I've been obsessed with snacks. This reminds me of the world outside the Conservative bubble. In Eastbourne, some climate activists who permeated the crowd rose to heckle Truss for failing to tackle the climate crisis. Taken away by a chant.

This environment is rarely featured in contests. Both Truss and Sunak say they will maintain the government's goal of net-zero UK carbon emissions by 2050, while offering policies to make it more difficult.

Truss says it will suspend environmental taxes used to fund renewable energy projects, supporting North Sea fracking and new North Sea oil and gas drilling . Snak wants to ban new onshore wind farms, but favors increasing offshore wind and nuclear power to reduce the UK's carbon footprint.

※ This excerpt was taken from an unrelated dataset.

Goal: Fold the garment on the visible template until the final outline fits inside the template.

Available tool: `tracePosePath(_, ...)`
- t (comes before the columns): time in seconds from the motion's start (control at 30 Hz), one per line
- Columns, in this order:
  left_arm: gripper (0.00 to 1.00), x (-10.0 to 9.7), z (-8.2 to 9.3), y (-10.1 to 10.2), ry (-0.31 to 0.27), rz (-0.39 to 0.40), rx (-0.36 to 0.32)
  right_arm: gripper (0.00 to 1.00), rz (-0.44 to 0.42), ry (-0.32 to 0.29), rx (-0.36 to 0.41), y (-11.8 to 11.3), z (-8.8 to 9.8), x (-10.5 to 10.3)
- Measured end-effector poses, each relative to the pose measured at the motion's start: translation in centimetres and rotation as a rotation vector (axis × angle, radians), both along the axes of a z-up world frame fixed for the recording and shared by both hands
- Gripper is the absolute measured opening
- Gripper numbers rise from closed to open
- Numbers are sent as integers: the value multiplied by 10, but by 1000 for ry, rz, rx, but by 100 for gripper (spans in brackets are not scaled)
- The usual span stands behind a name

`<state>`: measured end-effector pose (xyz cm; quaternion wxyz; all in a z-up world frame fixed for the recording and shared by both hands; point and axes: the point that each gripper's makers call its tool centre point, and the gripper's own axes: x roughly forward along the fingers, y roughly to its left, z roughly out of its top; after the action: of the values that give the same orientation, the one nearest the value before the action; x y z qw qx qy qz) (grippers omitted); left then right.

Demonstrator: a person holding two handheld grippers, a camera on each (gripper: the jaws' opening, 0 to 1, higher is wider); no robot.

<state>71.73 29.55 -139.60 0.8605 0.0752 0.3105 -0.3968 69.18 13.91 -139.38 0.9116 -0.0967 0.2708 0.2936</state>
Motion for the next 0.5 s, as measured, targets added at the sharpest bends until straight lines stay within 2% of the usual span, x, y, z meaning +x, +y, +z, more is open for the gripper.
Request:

Political party polls suggest that the Truss likely have an unassailable lead in this contest. Snack has faced suspicion from some Tories after he resigned from the scandal-plagued government last month. The former finance minister has been portrayed by his opponents as a high-taxing, high-spending socialist-like figure as he spent billions of dollars to prop up the economy during the coronavirus pandemic. 68}

Truss calls itself a disruptor who is "bold" in cutting taxes and eliminating bureaucracy. This message is eagerly awaited by many Tories.

Party member Robbie Lamas, who is part of the "Liz for Leaders" contingent at the Eastbourne event, said he liked the Truss' "more optimistic view" of the economy.

"It is good to be bold and to challenge orthodoxy," he said.

Another audience member, Wilhelmina Felmore, said she was "stumbling", but said she was leaning in favor of Truss. I was.

But what is attractive to the Conservative Party is not necessarily attractive to the country. And Chris Curtis, head of political polling at research firm Opinium, said the candidates' economic promises would soon clash with harsh reality.

"Liz Truss believes tax cuts will solve this problem, but a large portion of the population is about to be hit," he said.

"It is not attractive to members of the Conservative Party to talk about how to help these people... This fall."